__YOUR OBJECTIVE__
Copy nothing but the lines below running from the line containing "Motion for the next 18" through the line containing "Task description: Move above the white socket", both end lines included.
[EXTRACTED INFORMATION Boundary: Start]
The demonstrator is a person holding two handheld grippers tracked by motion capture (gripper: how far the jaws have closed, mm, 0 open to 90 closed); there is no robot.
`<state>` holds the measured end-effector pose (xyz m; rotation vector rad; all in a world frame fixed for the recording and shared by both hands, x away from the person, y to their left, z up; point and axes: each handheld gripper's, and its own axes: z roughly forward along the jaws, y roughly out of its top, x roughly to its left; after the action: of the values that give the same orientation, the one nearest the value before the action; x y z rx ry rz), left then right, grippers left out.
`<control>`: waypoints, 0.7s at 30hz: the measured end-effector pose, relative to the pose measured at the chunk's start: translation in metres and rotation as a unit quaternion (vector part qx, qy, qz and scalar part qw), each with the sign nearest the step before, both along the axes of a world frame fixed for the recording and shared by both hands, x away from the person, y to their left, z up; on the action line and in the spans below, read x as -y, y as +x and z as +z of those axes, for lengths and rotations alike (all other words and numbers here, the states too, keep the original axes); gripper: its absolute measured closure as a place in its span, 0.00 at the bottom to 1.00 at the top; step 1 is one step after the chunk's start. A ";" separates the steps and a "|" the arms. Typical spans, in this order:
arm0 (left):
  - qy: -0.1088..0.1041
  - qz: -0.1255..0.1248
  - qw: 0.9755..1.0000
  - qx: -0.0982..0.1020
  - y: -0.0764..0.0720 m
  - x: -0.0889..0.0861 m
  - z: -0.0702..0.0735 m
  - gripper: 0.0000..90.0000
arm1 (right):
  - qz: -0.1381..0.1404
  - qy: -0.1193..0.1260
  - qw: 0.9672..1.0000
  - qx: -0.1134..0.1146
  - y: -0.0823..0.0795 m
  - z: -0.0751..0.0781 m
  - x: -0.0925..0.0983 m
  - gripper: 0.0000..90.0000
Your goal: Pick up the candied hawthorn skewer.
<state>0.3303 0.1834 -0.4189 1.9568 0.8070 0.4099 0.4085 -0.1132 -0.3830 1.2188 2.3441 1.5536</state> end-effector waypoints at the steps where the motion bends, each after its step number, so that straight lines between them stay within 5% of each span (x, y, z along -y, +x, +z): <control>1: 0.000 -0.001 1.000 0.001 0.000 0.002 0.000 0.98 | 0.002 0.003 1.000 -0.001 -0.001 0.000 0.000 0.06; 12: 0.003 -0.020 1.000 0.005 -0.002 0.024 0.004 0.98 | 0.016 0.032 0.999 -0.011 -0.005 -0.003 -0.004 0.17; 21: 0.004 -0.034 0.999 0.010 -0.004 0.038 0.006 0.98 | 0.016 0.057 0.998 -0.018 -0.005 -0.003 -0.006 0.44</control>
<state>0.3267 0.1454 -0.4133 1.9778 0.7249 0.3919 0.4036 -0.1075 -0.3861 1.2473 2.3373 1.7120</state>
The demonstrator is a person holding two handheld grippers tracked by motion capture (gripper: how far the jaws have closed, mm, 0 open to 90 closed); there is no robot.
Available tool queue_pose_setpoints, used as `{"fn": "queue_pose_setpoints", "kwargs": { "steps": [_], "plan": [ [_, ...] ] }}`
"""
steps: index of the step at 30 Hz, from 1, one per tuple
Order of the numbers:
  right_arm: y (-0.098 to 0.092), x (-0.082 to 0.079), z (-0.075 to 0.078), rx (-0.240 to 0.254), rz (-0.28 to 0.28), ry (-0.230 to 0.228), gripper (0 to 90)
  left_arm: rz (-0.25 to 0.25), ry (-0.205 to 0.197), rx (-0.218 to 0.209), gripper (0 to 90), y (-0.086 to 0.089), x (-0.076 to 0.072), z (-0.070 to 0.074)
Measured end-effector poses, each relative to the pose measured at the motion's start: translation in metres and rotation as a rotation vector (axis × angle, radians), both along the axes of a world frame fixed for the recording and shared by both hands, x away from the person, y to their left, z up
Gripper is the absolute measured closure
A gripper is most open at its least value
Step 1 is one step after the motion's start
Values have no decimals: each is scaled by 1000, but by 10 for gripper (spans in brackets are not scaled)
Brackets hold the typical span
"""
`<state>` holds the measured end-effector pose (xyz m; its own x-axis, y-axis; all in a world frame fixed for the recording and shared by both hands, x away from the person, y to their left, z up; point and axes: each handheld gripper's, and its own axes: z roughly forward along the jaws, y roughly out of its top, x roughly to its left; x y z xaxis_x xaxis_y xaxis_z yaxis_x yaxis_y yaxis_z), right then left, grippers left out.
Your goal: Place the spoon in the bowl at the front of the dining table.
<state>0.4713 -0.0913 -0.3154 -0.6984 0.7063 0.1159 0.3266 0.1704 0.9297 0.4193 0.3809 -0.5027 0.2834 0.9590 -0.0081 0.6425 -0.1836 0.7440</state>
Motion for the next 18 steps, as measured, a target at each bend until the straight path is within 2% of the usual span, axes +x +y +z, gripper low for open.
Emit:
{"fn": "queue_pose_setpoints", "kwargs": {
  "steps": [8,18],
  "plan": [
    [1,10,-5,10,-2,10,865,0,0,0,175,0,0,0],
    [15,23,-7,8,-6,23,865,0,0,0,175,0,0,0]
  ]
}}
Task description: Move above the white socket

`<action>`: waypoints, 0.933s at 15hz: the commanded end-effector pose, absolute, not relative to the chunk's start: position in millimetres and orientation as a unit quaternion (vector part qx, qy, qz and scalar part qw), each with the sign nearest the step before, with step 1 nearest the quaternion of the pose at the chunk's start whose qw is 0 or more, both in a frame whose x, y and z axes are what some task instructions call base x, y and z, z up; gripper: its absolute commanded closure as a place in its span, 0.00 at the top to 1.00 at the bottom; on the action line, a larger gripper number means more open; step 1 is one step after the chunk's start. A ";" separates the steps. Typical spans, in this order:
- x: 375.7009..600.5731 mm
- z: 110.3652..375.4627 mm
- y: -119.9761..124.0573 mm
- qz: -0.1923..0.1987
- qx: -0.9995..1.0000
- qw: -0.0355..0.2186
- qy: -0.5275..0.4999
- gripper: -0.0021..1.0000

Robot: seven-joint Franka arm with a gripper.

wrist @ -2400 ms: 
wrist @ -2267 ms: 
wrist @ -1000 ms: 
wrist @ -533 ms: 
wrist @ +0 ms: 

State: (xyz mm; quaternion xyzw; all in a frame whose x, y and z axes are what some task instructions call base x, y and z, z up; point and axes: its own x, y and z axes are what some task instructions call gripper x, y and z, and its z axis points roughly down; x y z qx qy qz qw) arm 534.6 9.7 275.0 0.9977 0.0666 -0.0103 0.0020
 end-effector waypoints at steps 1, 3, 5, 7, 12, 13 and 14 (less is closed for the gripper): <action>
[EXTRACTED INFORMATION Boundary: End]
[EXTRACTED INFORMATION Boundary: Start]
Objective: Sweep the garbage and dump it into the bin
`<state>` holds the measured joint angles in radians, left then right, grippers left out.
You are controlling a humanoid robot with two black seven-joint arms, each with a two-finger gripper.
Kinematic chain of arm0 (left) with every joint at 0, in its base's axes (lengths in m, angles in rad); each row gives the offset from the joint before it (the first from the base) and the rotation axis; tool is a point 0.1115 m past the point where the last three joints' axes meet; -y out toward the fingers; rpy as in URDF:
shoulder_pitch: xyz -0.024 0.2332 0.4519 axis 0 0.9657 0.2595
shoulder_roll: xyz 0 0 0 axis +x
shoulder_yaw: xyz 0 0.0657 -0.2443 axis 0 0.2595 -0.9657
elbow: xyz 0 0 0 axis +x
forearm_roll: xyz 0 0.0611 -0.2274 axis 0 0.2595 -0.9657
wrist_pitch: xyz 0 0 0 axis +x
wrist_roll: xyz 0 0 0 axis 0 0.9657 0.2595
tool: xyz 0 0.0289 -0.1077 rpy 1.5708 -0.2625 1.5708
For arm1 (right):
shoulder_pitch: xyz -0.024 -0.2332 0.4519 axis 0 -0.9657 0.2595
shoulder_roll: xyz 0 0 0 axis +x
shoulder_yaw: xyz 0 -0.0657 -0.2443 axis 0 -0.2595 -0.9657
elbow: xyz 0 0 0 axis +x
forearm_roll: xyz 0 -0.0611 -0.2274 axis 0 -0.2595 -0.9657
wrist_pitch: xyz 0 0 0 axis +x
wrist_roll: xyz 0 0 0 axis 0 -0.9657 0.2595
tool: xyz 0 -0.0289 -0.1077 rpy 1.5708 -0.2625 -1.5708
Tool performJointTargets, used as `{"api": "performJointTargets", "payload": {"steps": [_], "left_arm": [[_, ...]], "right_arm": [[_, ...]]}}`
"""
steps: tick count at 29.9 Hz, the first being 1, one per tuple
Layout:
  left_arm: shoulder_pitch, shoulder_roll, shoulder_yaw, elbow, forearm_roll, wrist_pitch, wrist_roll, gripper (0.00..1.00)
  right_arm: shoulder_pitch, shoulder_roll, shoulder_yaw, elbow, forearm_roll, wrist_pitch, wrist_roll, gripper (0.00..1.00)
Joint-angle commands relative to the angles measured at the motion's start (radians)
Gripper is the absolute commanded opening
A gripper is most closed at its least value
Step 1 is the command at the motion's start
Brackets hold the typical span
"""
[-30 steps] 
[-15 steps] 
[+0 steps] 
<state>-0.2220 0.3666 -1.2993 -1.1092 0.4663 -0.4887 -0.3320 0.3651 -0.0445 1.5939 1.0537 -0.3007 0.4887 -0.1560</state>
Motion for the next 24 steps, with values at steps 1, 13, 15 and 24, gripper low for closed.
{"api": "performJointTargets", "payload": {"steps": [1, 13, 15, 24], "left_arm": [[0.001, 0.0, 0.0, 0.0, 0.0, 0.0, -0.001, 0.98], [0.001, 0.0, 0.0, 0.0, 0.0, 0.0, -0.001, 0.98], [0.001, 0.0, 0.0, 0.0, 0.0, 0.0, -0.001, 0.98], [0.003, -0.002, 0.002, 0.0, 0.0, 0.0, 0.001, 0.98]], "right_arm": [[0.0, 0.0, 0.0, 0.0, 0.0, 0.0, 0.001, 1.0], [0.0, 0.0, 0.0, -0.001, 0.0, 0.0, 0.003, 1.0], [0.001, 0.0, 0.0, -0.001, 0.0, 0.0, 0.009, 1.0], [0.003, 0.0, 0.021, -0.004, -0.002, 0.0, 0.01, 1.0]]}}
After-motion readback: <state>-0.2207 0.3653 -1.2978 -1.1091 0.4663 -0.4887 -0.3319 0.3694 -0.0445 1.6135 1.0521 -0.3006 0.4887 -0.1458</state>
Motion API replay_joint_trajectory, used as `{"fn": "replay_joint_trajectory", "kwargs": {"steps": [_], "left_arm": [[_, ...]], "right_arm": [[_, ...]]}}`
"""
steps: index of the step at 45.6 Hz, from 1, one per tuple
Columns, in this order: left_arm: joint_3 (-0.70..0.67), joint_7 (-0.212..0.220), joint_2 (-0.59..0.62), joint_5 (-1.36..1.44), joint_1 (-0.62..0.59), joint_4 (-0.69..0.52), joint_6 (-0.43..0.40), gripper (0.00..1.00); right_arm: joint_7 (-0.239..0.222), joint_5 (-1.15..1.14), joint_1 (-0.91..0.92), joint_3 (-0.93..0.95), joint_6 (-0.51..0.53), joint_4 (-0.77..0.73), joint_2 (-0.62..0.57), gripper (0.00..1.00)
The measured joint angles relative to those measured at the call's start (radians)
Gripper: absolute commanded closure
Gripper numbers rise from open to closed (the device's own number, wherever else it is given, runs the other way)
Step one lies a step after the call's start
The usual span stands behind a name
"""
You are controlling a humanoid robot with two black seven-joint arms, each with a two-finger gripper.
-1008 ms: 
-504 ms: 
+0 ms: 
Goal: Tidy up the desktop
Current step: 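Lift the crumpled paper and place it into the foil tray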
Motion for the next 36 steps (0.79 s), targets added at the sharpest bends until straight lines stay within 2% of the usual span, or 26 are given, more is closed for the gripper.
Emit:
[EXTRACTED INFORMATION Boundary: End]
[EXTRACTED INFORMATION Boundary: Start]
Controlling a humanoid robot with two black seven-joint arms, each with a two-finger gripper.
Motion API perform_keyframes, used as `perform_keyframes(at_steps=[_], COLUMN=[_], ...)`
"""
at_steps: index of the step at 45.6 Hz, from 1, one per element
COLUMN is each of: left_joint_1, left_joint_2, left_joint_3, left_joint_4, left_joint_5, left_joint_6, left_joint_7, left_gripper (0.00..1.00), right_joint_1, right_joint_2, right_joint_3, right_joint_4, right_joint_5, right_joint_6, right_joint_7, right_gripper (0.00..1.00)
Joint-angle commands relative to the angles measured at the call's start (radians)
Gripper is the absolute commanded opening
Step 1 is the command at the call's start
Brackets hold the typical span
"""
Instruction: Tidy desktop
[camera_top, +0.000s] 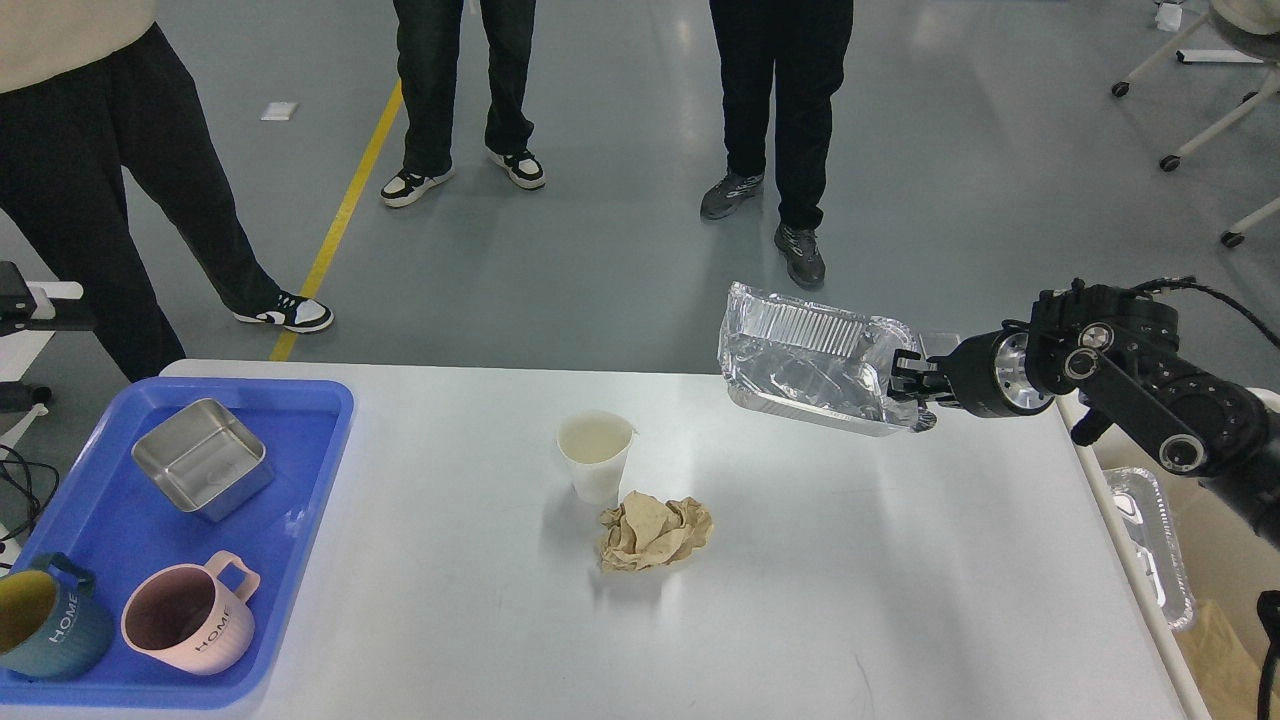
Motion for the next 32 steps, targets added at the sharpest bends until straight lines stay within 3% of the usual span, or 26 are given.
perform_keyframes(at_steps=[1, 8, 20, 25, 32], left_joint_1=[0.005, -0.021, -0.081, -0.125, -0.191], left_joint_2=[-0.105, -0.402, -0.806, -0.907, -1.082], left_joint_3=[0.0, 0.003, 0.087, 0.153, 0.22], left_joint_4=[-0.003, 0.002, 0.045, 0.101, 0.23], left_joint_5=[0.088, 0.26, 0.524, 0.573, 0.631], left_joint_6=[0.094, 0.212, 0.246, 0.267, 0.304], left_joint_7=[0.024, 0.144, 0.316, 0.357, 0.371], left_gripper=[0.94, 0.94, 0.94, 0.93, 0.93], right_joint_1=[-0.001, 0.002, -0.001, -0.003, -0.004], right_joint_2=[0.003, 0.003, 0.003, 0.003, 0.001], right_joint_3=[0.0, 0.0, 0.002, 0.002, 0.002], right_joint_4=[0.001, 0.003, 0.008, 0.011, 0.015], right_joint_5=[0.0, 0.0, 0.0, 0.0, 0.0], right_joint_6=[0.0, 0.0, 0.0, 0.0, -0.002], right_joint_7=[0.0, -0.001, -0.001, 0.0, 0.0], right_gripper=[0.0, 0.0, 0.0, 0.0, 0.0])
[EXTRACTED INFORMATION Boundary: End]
__ANSWER TO THIS PROBLEM__
Motion for the next 18 steps, as measured, a target at each bend until the straight path is within 2% of the usual span, axes +x +y +z, gripper low for open.
Emit:
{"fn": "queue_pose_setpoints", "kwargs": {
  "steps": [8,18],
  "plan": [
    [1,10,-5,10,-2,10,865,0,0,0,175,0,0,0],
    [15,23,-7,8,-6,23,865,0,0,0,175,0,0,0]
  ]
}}
Task description: Move above the white socket

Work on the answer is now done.